Heni is currently our Communication and Branding coordinator. She joined in 2016, and already partook in 5 camps (2016 Litke, 2016 Agárd, 2017 Litke, 2017 Lácacséke, 2017 Dunabogdány). She recently finished doing Social Anthropology at the University of St Andrews and currently studies International Relations at CEU. When she is not working for us, she plays music, draws and is the editor of the CEU student newspaper.
Many of my friends can see that I work on Knapsack Camps very much, some even say, maybe even too much. As outsiders, I understand their concerns, to me, however, this organization is currently one of the best things in my life. I have to admit, the main reasons I joined in the first place in the summer of 2016 is because I had literally nothing better to do (I didn’t get any cool internships) and because I wanted to spend some time with my very good friend Tom who was about to move to Atlanta after the camps. On the top of that, frankly, I am afraid of kids (or so I thought), and I am all in for some political activism and volunteering but I used to be super disinterested in education in practice (unlike using its importance in every political debate). I did expect that I would meet so many like-minded people who would then become my best friends – which of course happened – but what surprised me the most is that I also found many new friends amongst the children in the camps.

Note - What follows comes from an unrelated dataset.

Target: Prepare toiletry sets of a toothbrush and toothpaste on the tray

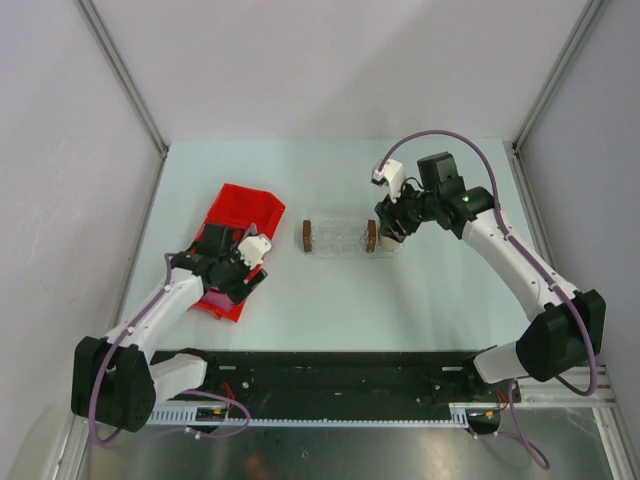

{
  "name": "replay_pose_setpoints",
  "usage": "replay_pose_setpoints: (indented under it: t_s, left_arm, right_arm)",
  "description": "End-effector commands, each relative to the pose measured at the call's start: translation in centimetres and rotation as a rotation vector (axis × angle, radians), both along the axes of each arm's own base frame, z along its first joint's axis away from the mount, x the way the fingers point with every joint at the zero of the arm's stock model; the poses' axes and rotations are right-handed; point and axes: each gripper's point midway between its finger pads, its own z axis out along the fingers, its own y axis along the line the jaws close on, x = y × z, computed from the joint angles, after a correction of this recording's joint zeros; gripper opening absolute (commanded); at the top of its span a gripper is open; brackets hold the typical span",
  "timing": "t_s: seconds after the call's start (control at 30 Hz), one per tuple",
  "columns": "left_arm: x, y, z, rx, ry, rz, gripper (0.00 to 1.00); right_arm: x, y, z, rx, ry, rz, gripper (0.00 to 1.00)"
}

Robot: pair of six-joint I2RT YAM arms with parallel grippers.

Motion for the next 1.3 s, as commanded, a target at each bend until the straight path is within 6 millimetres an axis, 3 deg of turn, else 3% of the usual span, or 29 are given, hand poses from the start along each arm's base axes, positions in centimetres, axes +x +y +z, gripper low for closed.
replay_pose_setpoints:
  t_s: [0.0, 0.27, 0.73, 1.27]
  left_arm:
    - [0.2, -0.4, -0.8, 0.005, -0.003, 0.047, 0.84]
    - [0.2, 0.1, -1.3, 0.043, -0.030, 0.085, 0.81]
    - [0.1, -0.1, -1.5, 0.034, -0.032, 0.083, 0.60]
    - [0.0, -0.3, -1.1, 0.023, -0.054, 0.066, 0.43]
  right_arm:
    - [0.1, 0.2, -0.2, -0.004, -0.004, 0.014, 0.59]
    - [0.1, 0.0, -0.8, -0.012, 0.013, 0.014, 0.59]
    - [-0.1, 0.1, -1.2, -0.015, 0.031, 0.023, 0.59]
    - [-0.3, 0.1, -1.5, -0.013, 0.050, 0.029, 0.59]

My most inspiring Knapsack Camp story is actually about the strength of these friendships. One of the programs I organized in the 2017 sleep-away camp was about critical thinking, source evaluation, and most importantly about the status of various marginalized groups in Hungary. The campers had to read 5 texts supposedly from newspapers about groups such as LGBT+ people, immigrants, emigrants, feminists, etc. In the first round, the kids had to discuss what they thought of the articles that were all saying terrible (and untrue) things about these groups. After they read the articles and discussed them, they could revisit the stations, where they got to know that the volunteers they were talking to were actually part of these groups.
My friend Andris and I were the LGBT+ station. Our “article” was about the 2017 Budapest Pride and how disgusting it is that all these gay people parade through the city. In the first round we heard both positive comments about gay people and very negative ones. But surprisingly, they also had some great discussion about the topic. One of the best experiences I had in my Knapsack career so far was when we “came out” to the kids, and some actually changed their minds about what they originally thought of gay people. And yes, coming out as gay to a bunch of kids over and over again wasn’t easy. Especially, because we did not have time for all 5 groups to go over all of the 5 stations, so there were children who only got to know the “news” from the others. Yet, this situation gave me one of the best gifts. Brenda, a girl from Litke, who wasn’t in any of the groups that visited our station, came up to me and said “You are very brave Heni, and we love you the way you are!” and hugged me. Then many others followed.